McLaren-Mercedes team principal Martin Whitmarsh has excused former F1 World Champion Lewis Hamilton for the British star's post-race outburst against the 'very poor strategy' that he felt he was saddled with in last weekend's Malaysian Grand Prix at Sepang.
Having begun from the front row of the grid in Kuala Lumpur, Hamilton found his efforts immediately compromised when the fast-starting Lotus Renault GP of Nick Heidfeld swept right the way around the outside of him through Turn One.
Although, having leapfrogged the German in the opening round of pit visits, he then set off in pursuit of eventual race-winner Sebastian Vettel, when his tyres began to fade, so too did the 26-year-old's pace, and after ceding second place to team-mate Jenson Button due to a delay during his third stop, he was defending the final podium position when he was hit by Ferrari rival Fernando Alonso with ten laps to go.
The resultant damage to the floor of his MP4-26 left Hamilton to take the chequered flag just seventh, and he would subsequently find himself controversially demoted to eighth by FIA race stewards, who deemed that he had weaved across the track excessively in his efforts to keep Alonso behind him.
“It was a terrible race,” the 14-time grand prix-winner angrily railed after getting out of his car. “I tried my best – I started second and did everything I could to keep up.
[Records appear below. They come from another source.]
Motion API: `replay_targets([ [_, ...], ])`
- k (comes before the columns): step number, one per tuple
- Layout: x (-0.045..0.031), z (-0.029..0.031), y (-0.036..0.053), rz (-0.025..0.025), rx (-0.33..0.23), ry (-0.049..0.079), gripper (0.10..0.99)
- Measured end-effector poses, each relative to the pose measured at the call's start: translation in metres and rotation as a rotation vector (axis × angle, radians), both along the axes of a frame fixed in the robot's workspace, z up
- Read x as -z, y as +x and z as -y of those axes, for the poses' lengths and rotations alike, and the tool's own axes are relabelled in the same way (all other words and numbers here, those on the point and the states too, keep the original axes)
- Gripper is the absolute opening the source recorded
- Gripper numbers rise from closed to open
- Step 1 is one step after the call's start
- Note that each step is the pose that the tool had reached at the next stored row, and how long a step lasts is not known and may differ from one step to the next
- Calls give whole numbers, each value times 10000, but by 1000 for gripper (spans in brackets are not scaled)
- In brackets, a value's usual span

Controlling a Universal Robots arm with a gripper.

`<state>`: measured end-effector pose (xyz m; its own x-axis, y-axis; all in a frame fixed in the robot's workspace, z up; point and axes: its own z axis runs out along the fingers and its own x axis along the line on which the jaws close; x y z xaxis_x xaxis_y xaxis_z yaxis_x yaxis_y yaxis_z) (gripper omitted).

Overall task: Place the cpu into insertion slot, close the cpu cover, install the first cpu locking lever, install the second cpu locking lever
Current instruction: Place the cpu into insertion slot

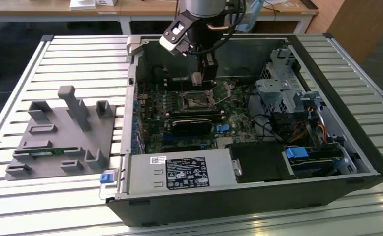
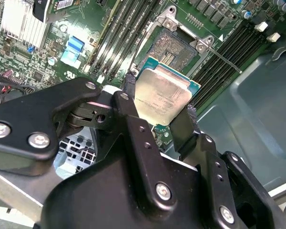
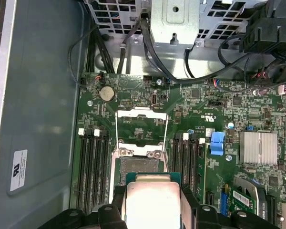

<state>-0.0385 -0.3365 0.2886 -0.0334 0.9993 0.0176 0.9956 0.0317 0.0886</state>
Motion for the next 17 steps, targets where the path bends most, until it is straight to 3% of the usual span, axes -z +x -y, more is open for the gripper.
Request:
replay_targets([
  [17, 28, 0, 1, 1, 0, 1, 537],
])
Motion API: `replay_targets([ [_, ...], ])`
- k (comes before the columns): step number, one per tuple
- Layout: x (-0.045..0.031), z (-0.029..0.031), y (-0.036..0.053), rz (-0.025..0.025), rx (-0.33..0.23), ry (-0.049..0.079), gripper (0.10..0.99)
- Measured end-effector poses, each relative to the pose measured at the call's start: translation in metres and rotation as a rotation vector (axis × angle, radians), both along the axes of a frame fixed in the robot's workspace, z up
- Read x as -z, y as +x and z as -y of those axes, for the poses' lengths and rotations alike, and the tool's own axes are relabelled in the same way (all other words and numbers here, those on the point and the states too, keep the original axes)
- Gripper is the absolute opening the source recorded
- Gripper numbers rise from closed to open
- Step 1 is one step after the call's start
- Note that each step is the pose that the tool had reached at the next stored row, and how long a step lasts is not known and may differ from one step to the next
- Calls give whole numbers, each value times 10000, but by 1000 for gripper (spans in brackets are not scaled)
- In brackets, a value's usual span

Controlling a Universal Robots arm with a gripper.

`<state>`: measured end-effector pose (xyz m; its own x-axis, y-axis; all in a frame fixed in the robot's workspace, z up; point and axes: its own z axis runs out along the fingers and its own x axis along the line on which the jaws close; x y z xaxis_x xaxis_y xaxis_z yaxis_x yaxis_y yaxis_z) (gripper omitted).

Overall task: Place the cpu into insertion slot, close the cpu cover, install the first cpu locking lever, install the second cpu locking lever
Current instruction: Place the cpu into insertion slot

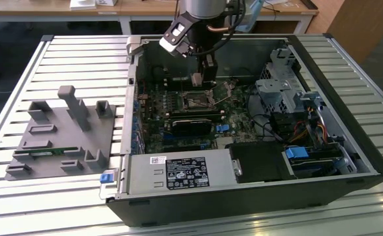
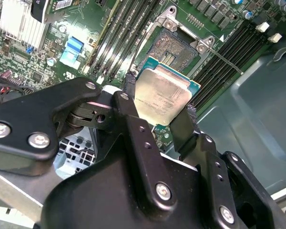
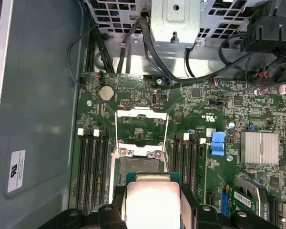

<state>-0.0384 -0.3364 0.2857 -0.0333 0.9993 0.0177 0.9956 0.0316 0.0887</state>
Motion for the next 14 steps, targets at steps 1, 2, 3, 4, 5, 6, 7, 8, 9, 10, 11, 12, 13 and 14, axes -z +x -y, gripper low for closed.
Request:
replay_targets([
  [1, 2, 0, 0, -1, 0, -1, 537],
  [2, 5, -1, 1, 0, 0, 0, 537],
  [3, 8, -3, 1, 0, 2, 1, 537],
  [4, 13, -5, 0, 0, 11, 0, 537],
  [5, 18, -7, 0, 0, 32, -1, 537],
  [6, 24, -9, 0, 0, 76, -3, 537],
  [7, 29, -8, 0, 1, 112, 0, 537],
  [8, 34, -10, 0, 0, 128, -2, 537],
  [9, 39, -13, 0, 0, 129, -4, 537],
  [10, 45, -15, 0, 0, 128, -3, 537],
  [11, 49, -16, 0, 0, 127, -4, 537],
  [12, 54, -16, 0, -1, 127, -4, 537],
  [13, 59, -16, 0, -2, 127, -4, 537],
  [14, 63, -16, 0, -2, 128, -5, 537],
])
I had four pit-stops, but the tyres went off; we boxed (pitted) too early, then we had to box early again and all the time we were boxing before everyone else when I could have stayed out for a couple of laps more, and then the wrong tyres were put on – I had the 'Option' instead of the 'Prime'. For the last stint, I had an old 'Prime' which didn't last, and I had to pit. It was a very poor strategy, but there's nothing I can do.”
Whitmarsh, however, quickly forgave Hamilton's criticism, admitting he could understand his driver's frustrations and conceding: “Lewis said a few things straight after the race which were from his view in the cockpit. He's already smiling and laughing, and when he looks back and sees the full picture, I think he'll have a different opinion.”
The Englishman went on to argue that the 20-second penalty applied post-race was 'harsh', but whilst defending his own error as merely 'a normal racing incident', Alonso – who Hamilton had described as his 'nemesis' in the build-up to the race weekend [see separate story – click here
] – insisted his erstwhile team-mate had been 'very aggressive'.
“At 300km/h, he did some very aggressive moves with the steering wheel,” the Spaniard told AS
newspaper. “[The coming-together] was a normal racing incident. We are racing drivers; I would do the same thing tomorrow, while others make the decisions.”
Meanwhile, Hamilton's 73rd start for McLaren in Malaysia on Sunday made him officially the most loyal driver in F1 history in terms of the most races begun for just a single team. The previous record had been held by the late, great Jim Clark, who made 72 starts for Colin Chapman's Team Lotus between 1960 and the Scot's untimely death in 1968.
“It makes me feel very humble,” remarked the new record-holder. “I never saw Jim Clark race, but I know that he'll always be remembered as one of the greats and as a loyal Lotus driver. Loyalty's extremely important, and I'm proud to be mentioned in the same breath as him – it only gives me even more determination to bounce back stronger than ever [from Sepang].”